§ **The task**: Find and copy each line in the material below where the string "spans" occurs.

▼

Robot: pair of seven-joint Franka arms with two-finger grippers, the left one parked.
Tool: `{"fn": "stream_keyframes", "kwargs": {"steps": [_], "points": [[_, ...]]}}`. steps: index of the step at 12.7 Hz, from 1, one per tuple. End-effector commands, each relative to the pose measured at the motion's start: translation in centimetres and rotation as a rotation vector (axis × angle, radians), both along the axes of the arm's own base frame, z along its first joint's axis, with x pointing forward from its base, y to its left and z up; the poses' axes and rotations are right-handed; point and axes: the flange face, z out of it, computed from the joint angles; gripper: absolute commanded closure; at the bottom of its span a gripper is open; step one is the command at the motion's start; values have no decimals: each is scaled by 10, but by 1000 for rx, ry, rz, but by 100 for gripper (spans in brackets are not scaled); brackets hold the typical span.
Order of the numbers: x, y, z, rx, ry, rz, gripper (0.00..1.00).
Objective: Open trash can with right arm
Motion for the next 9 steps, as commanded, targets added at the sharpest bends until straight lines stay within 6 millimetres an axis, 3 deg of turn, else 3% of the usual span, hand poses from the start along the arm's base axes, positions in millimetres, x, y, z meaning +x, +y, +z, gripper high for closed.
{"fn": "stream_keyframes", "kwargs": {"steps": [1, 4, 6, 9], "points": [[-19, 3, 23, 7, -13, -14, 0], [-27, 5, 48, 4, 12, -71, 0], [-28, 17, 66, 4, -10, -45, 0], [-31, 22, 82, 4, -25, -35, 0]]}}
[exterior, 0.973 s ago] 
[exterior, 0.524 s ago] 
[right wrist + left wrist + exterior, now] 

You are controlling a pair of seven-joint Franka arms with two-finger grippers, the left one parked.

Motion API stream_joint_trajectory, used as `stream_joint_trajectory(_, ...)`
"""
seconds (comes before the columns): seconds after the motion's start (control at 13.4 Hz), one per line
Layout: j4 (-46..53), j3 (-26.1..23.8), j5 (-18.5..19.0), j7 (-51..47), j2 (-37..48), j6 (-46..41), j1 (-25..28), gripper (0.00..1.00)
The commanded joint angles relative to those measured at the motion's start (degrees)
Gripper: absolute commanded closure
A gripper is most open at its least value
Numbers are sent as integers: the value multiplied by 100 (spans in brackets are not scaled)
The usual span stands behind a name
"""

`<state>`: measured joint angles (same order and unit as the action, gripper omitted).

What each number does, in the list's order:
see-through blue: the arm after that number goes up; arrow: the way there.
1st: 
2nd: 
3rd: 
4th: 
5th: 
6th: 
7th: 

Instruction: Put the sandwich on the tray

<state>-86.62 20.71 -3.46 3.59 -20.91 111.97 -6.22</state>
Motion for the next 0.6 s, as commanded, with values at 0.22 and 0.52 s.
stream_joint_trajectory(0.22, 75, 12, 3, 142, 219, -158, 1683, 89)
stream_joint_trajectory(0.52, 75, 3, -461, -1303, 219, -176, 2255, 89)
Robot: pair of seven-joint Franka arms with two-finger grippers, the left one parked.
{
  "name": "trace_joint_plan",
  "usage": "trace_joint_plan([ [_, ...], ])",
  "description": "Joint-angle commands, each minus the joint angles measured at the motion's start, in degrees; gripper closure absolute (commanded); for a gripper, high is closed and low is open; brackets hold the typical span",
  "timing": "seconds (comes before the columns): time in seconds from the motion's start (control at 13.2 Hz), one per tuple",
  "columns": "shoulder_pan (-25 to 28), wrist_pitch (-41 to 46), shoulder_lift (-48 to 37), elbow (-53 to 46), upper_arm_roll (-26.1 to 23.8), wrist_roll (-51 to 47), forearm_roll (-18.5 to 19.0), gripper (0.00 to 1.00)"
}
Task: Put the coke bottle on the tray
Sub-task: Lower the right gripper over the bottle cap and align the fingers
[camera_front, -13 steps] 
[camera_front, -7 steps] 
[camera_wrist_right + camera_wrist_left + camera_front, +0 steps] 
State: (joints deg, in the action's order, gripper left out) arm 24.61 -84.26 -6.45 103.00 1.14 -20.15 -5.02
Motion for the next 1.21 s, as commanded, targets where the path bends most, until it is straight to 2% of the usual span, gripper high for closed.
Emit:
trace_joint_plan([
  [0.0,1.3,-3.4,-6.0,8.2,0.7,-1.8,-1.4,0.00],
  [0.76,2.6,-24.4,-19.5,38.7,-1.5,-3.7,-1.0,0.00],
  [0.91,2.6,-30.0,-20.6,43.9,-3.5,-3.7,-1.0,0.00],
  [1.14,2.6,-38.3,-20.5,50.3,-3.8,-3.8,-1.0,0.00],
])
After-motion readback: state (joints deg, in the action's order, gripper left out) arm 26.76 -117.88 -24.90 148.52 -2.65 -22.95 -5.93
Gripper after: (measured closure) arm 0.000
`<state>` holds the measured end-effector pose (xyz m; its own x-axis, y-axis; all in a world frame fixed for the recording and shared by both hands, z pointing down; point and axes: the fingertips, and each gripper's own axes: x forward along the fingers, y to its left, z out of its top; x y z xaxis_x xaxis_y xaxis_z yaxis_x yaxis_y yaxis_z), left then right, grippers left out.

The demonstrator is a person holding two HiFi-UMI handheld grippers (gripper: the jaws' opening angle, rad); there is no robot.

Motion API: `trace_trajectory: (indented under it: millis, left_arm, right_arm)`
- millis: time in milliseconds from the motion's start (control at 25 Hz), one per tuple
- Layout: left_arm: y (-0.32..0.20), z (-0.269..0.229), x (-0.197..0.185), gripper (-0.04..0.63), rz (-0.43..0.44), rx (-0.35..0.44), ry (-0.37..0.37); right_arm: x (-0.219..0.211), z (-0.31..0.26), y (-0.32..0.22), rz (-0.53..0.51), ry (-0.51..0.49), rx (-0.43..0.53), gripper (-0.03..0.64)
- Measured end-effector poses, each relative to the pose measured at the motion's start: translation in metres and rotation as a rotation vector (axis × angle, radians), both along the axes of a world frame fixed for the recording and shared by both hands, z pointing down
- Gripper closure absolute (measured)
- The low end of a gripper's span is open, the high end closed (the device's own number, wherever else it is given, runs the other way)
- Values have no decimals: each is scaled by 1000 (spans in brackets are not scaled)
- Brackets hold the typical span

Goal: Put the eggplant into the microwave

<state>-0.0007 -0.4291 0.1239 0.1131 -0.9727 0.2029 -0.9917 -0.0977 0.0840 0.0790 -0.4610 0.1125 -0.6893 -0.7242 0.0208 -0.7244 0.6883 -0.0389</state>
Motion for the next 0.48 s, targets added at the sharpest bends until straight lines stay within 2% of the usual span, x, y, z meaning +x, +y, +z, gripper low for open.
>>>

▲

§ **Expected output**:
Tool: `{"fn": "stream_keyframes", "kwargs": {"steps": [_], "points": [[_, ...]]}}`. steps: index of the step at 12.7 Hz, from 1, one per tuple. End-effector commands, each relative to the pose measured at the motion's start: translation in centimetres and rotation as a rotation vector (axis × angle, radians), both along the axes of the arm's own base frame, z along its first joint's axis, with x pointing forward from its base, y to its left and z up; the poses' axes and rotations are right-handed; point and axes: the flange face, z out of it, computed from the joint angles; gripper: absolute commanded closure; at the bottom of its span a gripper is open; step one is the command at the motion's start; values have no decimals: each is scaled by 10, but by 1000 for rx, ry, rz, but by 100 for gripper (spans in brackets are not scaled); brackets hold the typical span.
Numbers are sent as integers: the value multiplied by 100 (spans in brackets are not scaled)
- Values have no decimals: each is scaled by 1000 (spans in brackets are not scaled)

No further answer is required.